The outer ehcache element takes an updateCheck attribute, which is set to false as in the following example.

<ehcache xmlns:xsi="http://www.w3.org/2001/XMLSchema-instance"
    xsi:noNamespaceSchemaLocation="ehcache.xsd"
    updateCheck="false" monitoring="autodetect"
    dynamicConfig="true">

ehcache.xml and Other Configuration Files

Prior to ehcache-1.6, Ehcache only supported ASCII ehcache.xml configuration files. Starting with ehcache-1.6, UTF8 is supported, so that configuration can use Unicode. Because UTF8 is backwardly compatible with ASCII, no conversion is necessary.

If the CacheManager default constructor or factory method is called, Ehcache looks for a file called ehcache.xml in the top level of the classpath.

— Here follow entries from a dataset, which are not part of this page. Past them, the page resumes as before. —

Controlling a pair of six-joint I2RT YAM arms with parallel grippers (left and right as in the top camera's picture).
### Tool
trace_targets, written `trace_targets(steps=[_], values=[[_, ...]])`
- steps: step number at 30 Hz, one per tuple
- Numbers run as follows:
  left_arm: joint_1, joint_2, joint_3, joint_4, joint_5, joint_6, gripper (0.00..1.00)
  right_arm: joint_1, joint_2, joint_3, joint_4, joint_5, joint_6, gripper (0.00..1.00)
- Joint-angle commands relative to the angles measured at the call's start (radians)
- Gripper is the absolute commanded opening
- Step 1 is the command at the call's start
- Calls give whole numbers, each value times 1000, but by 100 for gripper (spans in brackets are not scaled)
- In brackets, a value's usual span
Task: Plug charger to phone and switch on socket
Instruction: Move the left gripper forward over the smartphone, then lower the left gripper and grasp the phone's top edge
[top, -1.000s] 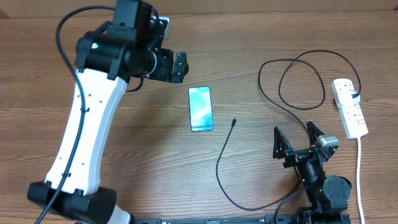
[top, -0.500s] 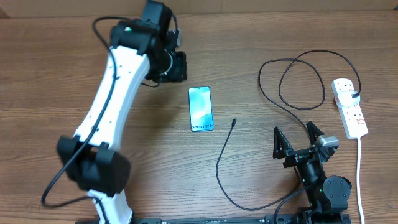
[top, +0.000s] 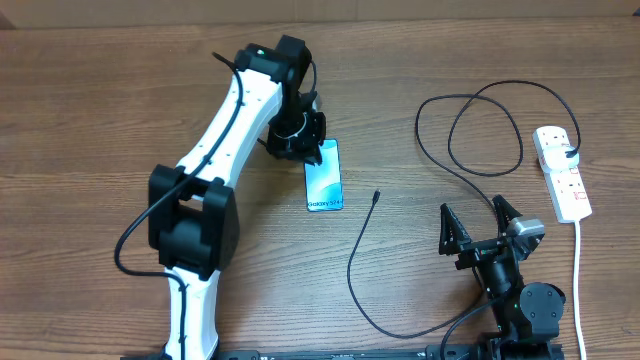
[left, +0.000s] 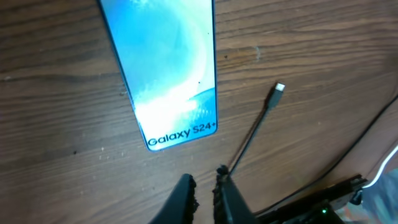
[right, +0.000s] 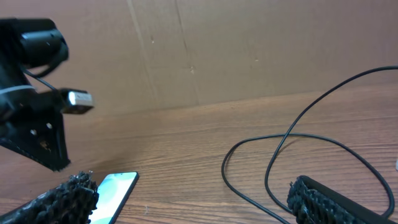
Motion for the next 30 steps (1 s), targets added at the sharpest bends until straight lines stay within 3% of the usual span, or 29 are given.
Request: trace_targets(steps=[1,2,5,7,16,30], values=[[-19,36,20,20,10,-11,16,7,-11,-11,5,6,-5,100],[-24,42,20,31,-8,-11,25,7,-11,-11,5,6,-5,100],[-37,53,20,57,-84,-37,84,7,-11,-11,5,6,-5,100],[-49,55,20,70,-154,-77,100,7,-11,-11,5,6,-5,100],[-111,55,18,140,-350,-171,100,7,-11,-11,5,6,-5,100],[-134,104,18,166,-371,-254,99,7,-10,-11,5,6,-5,100]])
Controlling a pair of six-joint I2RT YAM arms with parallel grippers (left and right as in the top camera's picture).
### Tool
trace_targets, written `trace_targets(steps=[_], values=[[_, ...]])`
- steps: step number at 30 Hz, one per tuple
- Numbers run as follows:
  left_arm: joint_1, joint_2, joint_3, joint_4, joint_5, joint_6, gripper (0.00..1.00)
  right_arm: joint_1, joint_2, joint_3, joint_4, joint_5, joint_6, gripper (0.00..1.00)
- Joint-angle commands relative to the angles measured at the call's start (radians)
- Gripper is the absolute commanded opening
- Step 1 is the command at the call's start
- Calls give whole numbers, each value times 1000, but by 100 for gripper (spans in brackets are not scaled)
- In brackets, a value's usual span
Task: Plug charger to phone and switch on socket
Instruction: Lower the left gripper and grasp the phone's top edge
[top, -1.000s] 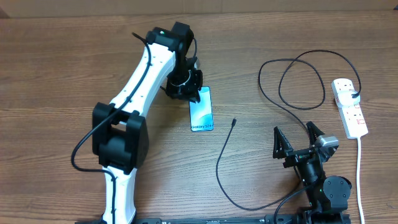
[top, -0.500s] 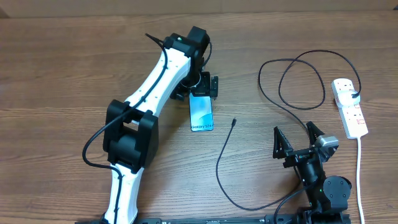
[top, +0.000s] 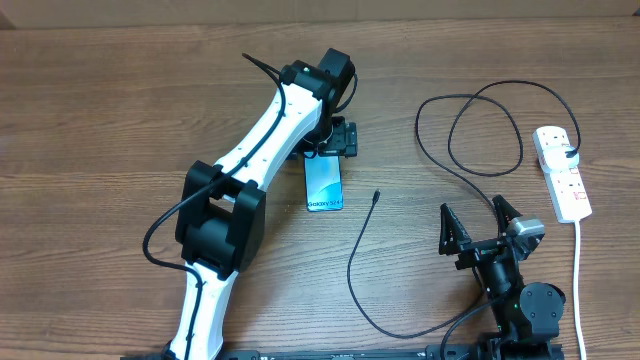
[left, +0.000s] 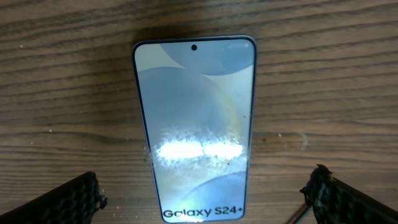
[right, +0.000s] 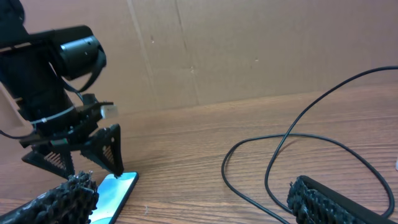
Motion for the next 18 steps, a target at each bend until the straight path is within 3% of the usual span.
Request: trace_targets(steps=[1,9,14,18], values=[[-5,48,18,4,-21,-33,100,7,-10,-11,5,5,-5,100],[-7,99,18,26,-20,-73,100,7,-10,-11,5,5,-5,100],[-8,103,18,50,-15,-72,87,7,-10,-11,5,5,-5,100],[-8,104,18,48,-13,-72,87,7,-10,-11,5,5,-5,100]])
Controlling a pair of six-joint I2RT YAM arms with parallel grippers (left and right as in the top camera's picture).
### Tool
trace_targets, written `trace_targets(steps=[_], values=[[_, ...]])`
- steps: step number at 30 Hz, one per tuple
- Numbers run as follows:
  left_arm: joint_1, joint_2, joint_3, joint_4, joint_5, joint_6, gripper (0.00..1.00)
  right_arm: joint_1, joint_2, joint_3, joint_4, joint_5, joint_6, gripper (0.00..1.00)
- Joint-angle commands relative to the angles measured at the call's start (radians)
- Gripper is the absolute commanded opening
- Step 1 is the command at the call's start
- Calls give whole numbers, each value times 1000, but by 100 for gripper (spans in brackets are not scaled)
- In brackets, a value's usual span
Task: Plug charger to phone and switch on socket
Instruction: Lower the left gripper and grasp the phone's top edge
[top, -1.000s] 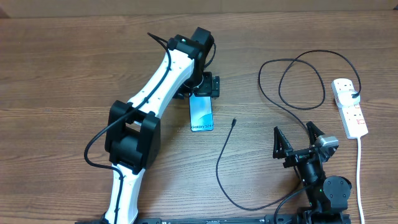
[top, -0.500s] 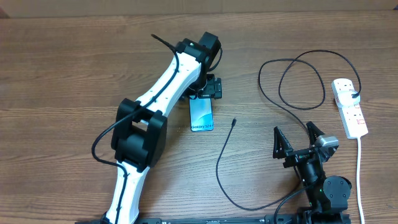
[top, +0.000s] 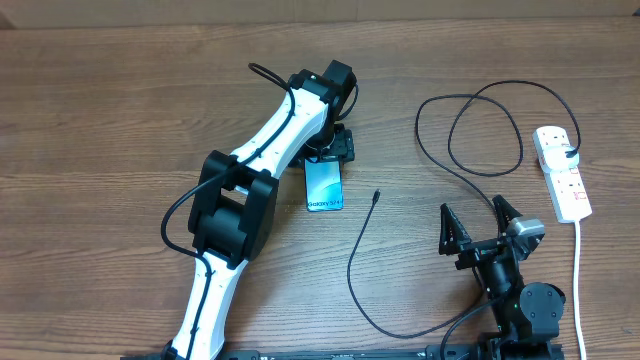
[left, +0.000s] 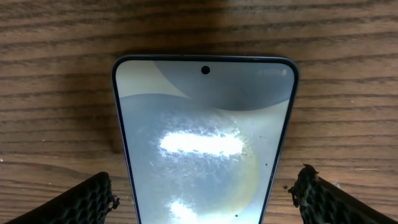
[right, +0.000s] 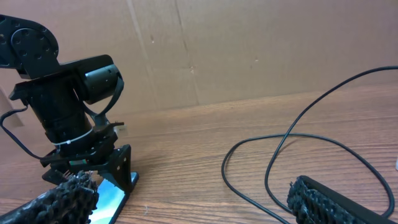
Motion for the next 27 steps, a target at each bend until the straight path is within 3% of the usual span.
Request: trace_targets(steps=[1,10,15,27], values=[[-8,10,16,1,-6,-10,87,7,-10,-11,5,6,-5,100],[-7,10,-64,32,-6,-10,87,7,-10,-11,5,6,-5,100],[-7,10,-131,86,-6,-10,81,7,-10,-11,5,6,-5,100],[-5,10,-138,91,-6,-8,78,7,-10,-11,5,6,-5,100]])
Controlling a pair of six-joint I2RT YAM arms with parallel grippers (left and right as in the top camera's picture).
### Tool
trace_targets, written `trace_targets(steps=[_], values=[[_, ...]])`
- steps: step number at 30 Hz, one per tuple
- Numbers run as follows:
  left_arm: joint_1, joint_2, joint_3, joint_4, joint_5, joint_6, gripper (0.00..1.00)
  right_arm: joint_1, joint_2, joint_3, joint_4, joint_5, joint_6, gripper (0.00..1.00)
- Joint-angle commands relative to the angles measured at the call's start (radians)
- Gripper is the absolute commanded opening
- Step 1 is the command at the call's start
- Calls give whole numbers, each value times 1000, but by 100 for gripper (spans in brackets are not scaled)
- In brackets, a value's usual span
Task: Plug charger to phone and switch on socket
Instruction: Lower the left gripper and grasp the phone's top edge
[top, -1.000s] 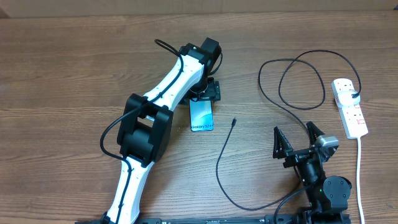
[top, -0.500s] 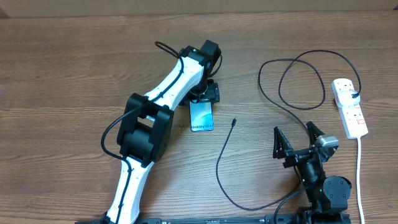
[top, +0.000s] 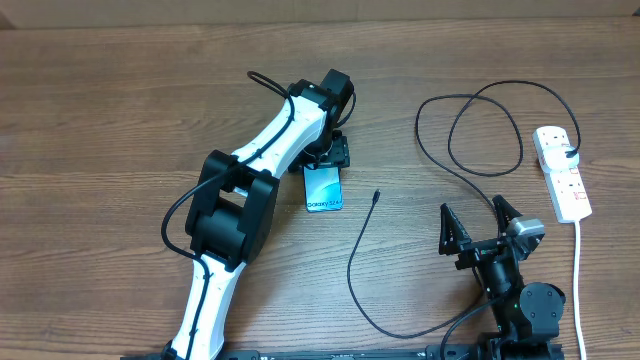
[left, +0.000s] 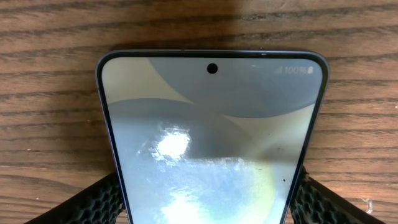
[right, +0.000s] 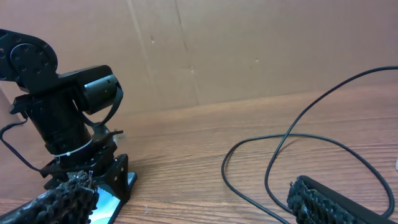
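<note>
The phone (top: 323, 190) lies face up on the table, screen lit; in the left wrist view the phone (left: 211, 124) fills most of the frame. My left gripper (top: 326, 155) is down over its top end and open. Its fingers (left: 93, 202) stand close beside the phone's two long edges. The black charger cable's plug tip (top: 376, 196) lies loose to the right of the phone. Its cable (top: 470, 130) loops to the white socket strip (top: 562, 172) at the right edge. My right gripper (top: 478, 225) rests open near the front, holding nothing.
The left arm (top: 265, 150) stretches across the table's middle. In the right wrist view the cable loop (right: 280, 162) lies ahead, and a cardboard wall (right: 249, 50) stands behind the table. The white lead (top: 579, 280) runs from the strip to the front edge.
My left gripper has come lower over the phone's top end, so the phone looks larger and its edges now sit right beside the fingers. The right arm, cable and strip have not moved.
My left gripper was shut to the left of the phone's top end. Then it stood open above the phone, then lower over its top half. Now it straddles the phone's top end closely. The right gripper has stayed open and still.
</note>
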Motion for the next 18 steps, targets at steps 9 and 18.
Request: trace_targets(steps=[9,18], values=[[-1,28,-27,1,28,29,66,7,-10,-11,5,6,-5,100],[21,28,42,-17,118,47,62,7,-10,-11,1,51,-20,100]])
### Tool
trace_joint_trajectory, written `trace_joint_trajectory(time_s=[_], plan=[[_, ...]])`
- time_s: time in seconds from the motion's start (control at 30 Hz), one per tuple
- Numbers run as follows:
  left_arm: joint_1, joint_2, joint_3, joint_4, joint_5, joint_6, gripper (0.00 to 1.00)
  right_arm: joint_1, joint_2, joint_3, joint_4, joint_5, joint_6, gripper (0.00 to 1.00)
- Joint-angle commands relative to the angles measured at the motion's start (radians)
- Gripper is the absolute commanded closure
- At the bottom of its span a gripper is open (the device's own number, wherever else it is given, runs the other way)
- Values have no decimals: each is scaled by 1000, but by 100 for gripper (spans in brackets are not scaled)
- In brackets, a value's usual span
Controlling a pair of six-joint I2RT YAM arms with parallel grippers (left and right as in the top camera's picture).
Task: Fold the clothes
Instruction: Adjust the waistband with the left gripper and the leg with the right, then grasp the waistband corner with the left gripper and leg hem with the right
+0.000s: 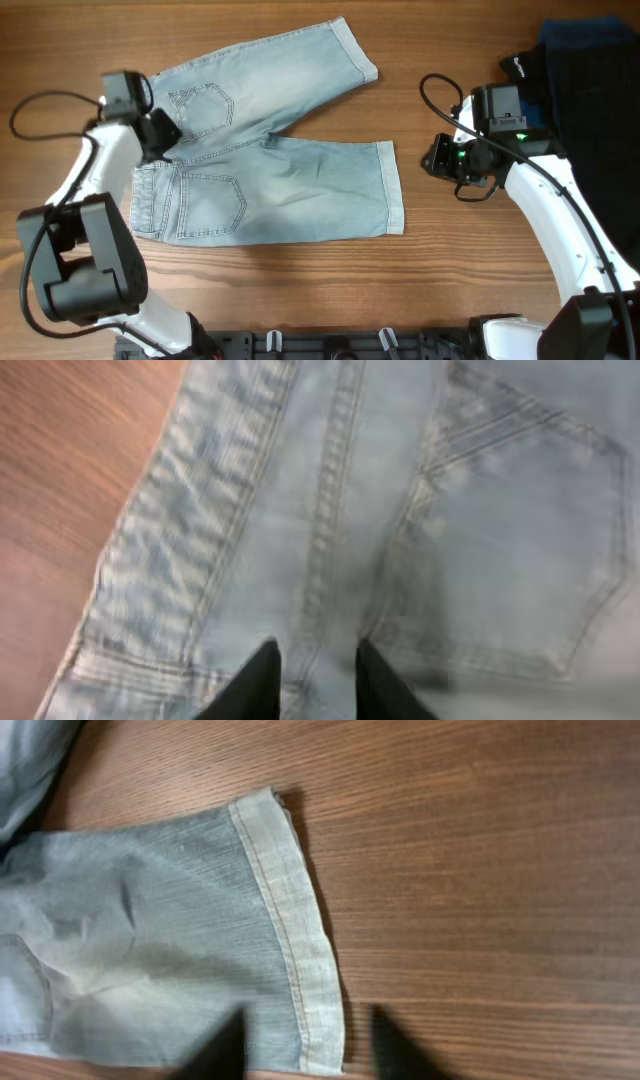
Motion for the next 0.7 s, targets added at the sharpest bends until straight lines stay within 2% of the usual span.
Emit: trace_joint_trajectory(time_s=[0.0, 0.1, 0.17, 0.2, 0.27, 0.33, 0.4, 0.47, 0.53, 0.67], plan=[[-2, -65, 119, -183, 62, 35, 74, 4, 40, -3, -8, -24, -18, 35], [-2, -143, 150, -330, 62, 35, 77, 6, 70, -49, -7, -55, -16, 36], [-2, -201, 150, -409, 63, 34, 86, 11, 87, -88, 14, -88, -29, 38], [-2, -237, 150, -461, 62, 14, 90, 19, 96, -122, 54, -145, -81, 40], [-1, -286, 150, -536, 62, -47, 92, 37, 103, -177, 137, -243, -166, 43], [-1, -338, 150, -624, 69, -124, 92, 54, 106, -219, 210, -282, -203, 51], [-1, -381, 145, -700, 81, -146, 82, 70, 108, -257, 283, -285, -193, 61], [-1, -409, 129, -748, 80, -146, 66, 82, 109, -285, 298, -273, -125, 63], [-1, -426, 93, -776, 80, -146, 65, 85, 108, -306, 268, -238, -47, 52], [0, -433, -35, -746, 77, -189, 55, 85, 108, -311, 172, -171, -37, 43]])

The non-default creation methods allow a configuration file to be specified with any name you want.

One XML configuration is required for each CacheManager that is created. It is an error to use the same configuration for multiple CacheManagers, because settings such as directory paths and listener ports will conflict. Ehcache will attempt to resolve conflicts and will emit a warning reminding the user to configure a separate configuration for multiple CacheManagers with conflicting settings.

The sample ehcache.xml is included in the Ehcache distribution and can also be downloaded from http://ehcache.org/ehcache.xml. It contains comments to help you configure each element.

Note that some elements documented in the sample Ehcache XML file pertain only to BigMemory and are not valid for the open-source version of Ehcache.